An Environment Agency spokesman said: "The wet weather is providing an excellent opportunity to put the new flood warning systems into practice."

The old system of yellow, amber and red warnings was superseded on Tuesday by a new four stage code:

"Flood Watch" means there are potential problems

"Flood Warning" means flooding is expected

"Severe Flood Warning" means there is an imminent danger to life and property

"All Clear" means water levels are receding.

The aim of the Flood Watch code is to alert people at an early stage to be vigilant and to take preparatory steps to cope with the worsening conditions.

The warnings will be broadcast on news, weather and travel bulletins, Teletext and the Agency's Floodline on 0845 988 1188.

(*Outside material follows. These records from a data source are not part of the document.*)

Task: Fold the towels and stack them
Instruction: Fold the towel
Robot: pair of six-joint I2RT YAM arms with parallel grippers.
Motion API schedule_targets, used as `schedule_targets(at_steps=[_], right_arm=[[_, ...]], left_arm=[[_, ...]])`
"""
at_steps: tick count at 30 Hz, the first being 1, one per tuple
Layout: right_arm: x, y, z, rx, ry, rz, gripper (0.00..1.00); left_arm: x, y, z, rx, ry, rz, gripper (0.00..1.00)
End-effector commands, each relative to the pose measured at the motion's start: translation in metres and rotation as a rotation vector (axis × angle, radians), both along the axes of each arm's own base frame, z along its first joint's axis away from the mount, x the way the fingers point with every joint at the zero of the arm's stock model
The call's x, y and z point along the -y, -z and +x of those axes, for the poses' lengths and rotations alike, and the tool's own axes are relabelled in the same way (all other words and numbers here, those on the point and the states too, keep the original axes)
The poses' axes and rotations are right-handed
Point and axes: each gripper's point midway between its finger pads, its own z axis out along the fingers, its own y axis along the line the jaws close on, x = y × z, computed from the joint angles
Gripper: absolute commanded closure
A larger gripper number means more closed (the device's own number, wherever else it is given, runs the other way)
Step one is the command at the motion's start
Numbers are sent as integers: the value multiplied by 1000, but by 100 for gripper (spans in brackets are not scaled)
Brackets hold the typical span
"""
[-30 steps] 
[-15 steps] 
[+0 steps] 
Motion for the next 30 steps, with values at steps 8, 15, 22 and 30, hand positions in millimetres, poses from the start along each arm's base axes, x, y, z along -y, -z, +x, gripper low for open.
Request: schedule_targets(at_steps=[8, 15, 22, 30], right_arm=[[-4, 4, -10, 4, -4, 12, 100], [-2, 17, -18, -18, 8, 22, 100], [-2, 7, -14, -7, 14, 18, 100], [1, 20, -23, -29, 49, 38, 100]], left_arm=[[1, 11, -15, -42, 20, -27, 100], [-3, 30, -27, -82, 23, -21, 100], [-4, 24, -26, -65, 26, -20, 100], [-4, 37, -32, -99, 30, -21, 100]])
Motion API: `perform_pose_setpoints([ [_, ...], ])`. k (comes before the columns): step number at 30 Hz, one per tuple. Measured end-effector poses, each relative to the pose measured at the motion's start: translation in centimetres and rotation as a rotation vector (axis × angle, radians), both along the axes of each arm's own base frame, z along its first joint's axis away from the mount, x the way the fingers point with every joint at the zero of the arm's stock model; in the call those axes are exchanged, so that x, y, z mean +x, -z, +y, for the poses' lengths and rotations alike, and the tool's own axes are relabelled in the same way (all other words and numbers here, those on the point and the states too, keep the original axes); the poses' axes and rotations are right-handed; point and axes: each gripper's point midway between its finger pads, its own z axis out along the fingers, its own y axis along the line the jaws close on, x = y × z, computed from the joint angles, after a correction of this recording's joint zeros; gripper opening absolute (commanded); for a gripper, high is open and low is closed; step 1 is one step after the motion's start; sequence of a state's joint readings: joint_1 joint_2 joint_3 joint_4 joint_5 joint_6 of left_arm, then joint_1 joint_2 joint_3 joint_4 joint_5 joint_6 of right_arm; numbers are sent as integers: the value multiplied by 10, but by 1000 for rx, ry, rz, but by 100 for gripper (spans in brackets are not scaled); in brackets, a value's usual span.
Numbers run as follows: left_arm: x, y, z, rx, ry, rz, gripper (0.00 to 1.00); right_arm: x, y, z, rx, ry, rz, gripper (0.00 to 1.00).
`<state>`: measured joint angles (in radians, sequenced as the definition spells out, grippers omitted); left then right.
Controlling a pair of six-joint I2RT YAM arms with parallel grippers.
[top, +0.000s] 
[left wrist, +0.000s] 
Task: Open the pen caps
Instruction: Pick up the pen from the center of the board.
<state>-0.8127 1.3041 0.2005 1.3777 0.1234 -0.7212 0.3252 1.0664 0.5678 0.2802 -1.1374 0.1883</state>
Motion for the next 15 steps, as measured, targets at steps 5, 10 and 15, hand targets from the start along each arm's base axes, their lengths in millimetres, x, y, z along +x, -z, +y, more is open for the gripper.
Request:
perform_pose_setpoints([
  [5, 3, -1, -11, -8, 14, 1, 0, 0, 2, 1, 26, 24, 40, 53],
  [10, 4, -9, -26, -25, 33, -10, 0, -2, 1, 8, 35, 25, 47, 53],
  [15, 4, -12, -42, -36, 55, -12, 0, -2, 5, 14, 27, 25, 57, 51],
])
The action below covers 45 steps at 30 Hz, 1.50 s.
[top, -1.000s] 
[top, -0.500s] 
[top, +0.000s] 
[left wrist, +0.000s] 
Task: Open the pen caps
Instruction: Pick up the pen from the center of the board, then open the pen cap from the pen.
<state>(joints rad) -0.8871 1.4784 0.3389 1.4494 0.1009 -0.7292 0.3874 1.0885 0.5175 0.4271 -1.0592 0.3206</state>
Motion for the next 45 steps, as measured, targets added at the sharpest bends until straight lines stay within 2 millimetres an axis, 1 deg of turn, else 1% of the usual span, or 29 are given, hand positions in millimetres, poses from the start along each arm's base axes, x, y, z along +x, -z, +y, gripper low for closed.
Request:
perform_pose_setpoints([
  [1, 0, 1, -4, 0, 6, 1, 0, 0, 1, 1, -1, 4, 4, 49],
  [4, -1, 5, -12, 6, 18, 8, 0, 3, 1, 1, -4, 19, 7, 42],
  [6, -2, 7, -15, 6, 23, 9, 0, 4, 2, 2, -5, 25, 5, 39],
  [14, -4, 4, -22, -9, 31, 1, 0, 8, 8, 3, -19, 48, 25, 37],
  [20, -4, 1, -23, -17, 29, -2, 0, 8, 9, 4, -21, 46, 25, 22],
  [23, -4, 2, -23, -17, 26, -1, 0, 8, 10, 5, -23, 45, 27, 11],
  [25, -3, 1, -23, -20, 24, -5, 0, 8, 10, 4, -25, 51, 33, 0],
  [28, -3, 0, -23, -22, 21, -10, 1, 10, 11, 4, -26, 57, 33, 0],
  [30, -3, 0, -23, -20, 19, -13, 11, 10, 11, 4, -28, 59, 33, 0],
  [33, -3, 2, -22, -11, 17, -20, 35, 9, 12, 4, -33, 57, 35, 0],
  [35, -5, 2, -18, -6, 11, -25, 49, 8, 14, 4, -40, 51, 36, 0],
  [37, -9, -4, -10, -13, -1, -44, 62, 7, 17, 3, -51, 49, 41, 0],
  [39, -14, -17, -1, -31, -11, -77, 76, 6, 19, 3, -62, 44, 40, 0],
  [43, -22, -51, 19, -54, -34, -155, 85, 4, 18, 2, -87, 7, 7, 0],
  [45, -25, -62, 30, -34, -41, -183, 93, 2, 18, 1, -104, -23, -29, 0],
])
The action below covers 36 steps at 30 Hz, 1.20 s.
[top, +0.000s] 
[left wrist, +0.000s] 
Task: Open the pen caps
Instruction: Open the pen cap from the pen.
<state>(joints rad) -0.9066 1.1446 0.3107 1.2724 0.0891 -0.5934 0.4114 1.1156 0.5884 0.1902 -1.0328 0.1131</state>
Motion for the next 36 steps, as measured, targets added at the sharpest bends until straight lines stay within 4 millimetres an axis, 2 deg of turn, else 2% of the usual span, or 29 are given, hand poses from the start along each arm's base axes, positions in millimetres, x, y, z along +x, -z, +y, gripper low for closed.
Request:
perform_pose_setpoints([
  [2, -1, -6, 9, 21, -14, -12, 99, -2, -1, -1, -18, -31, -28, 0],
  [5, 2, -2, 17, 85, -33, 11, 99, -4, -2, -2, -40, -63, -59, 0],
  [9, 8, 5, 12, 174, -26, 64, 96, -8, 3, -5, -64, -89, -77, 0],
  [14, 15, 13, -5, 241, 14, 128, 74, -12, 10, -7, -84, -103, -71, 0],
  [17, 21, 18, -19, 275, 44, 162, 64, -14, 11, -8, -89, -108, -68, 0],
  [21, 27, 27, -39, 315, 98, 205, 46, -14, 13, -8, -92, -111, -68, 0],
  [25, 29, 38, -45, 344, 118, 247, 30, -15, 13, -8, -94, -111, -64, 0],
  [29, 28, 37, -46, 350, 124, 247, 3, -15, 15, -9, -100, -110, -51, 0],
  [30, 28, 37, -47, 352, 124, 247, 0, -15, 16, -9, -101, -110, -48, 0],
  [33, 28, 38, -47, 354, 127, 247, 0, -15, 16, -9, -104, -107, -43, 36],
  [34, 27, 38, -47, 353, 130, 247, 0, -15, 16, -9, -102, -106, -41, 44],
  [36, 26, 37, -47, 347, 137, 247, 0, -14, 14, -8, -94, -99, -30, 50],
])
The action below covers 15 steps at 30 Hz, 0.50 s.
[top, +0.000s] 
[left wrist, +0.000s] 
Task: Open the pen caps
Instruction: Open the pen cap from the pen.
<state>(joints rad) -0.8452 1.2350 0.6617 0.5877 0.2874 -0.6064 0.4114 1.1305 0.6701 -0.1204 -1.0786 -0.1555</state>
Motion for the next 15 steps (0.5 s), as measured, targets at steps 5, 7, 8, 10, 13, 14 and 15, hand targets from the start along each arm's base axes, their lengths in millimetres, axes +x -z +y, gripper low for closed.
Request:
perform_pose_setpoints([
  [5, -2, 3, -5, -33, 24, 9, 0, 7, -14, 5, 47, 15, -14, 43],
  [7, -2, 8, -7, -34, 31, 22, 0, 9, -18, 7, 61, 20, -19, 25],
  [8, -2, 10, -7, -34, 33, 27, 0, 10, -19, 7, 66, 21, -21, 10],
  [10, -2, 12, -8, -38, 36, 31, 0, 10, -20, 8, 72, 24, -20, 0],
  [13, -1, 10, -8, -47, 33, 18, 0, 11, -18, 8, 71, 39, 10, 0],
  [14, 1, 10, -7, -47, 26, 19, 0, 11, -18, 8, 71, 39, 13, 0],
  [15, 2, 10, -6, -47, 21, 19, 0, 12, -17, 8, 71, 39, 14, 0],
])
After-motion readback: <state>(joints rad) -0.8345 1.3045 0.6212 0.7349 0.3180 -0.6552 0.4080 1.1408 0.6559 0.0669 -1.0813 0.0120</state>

Flood watches were later issued for the lower River Lea in north London.

It was the first time the new Flood Watch code had been issued for the capital.

Environment Agency spokesman Ray Kemp said 6cm of rain had fallen in Havant, near Portsmouth, Hants, in just three hours today.

He said most of East Hampshire and West Sussex had been put on Flood Watch status - the lowest alert in the agency's new flood coding system.

Three Flood Warnings - the medium alert in the new system - have been issued on the Isle of Wight, and Ryde has been hit by flooding, Mr Kemp said.